• _What this task involves_
Output the whole listing with nothing altered.

• _Material provided_
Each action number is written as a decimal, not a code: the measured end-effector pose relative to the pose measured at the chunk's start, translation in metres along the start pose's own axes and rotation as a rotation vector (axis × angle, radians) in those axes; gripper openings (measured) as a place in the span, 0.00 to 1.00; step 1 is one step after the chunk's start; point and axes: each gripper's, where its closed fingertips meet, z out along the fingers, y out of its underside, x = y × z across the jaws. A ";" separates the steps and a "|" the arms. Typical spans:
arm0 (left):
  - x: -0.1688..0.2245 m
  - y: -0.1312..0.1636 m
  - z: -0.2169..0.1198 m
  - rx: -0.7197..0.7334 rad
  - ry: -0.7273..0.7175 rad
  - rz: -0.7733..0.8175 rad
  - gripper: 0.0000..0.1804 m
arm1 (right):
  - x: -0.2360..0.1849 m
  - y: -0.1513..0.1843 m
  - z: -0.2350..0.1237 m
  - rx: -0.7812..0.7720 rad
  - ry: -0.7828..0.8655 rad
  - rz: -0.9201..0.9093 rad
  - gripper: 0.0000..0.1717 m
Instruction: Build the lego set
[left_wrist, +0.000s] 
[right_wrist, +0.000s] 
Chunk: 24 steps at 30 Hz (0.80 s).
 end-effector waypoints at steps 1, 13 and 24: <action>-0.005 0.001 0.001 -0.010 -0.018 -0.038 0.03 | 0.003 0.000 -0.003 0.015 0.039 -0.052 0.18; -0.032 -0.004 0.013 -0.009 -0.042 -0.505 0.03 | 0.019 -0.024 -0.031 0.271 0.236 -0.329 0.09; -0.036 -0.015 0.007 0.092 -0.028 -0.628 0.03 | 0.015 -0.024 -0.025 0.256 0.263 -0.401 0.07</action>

• _The answer_
Each action number is written as a decimal, not a code: the measured end-effector pose relative to the pose measured at the chunk's start, translation in metres along the start pose's own axes and rotation as a rotation vector (axis × angle, radians) in those axes; gripper openings (measured) as a place in the span, 0.00 to 1.00; step 1 is one step after the chunk's start; point and axes: each gripper's, where its closed fingertips meet, z out along the fingers, y out of its underside, x = y × z across the jaws. A ";" separates the steps and a "|" the arms. Typical spans:
arm0 (left):
  - x: -0.1688..0.2245 m
  - y: -0.1312..0.1636 m
  - z: -0.2169..0.1198 m
  - rx: -0.7197..0.7334 rad
  - ry: -0.7273..0.7175 rad
  - rz: -0.7733..0.8175 rad
  - gripper: 0.0000..0.1804 m
arm1 (right):
  - x: -0.2360..0.1849 m
  - y: -0.1513..0.1843 m
  - z: -0.2350..0.1237 m
  - rx: -0.7812..0.7720 rad
  - ry: -0.7828..0.8655 rad
  - rz: -0.9201..0.9093 rad
  - gripper: 0.0000..0.1717 m
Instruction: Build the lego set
[left_wrist, +0.000s] 
[right_wrist, +0.000s] 
Chunk: 24 steps at 30 Hz (0.80 s).
 end-effector waypoints at steps 1, 13 and 24: <action>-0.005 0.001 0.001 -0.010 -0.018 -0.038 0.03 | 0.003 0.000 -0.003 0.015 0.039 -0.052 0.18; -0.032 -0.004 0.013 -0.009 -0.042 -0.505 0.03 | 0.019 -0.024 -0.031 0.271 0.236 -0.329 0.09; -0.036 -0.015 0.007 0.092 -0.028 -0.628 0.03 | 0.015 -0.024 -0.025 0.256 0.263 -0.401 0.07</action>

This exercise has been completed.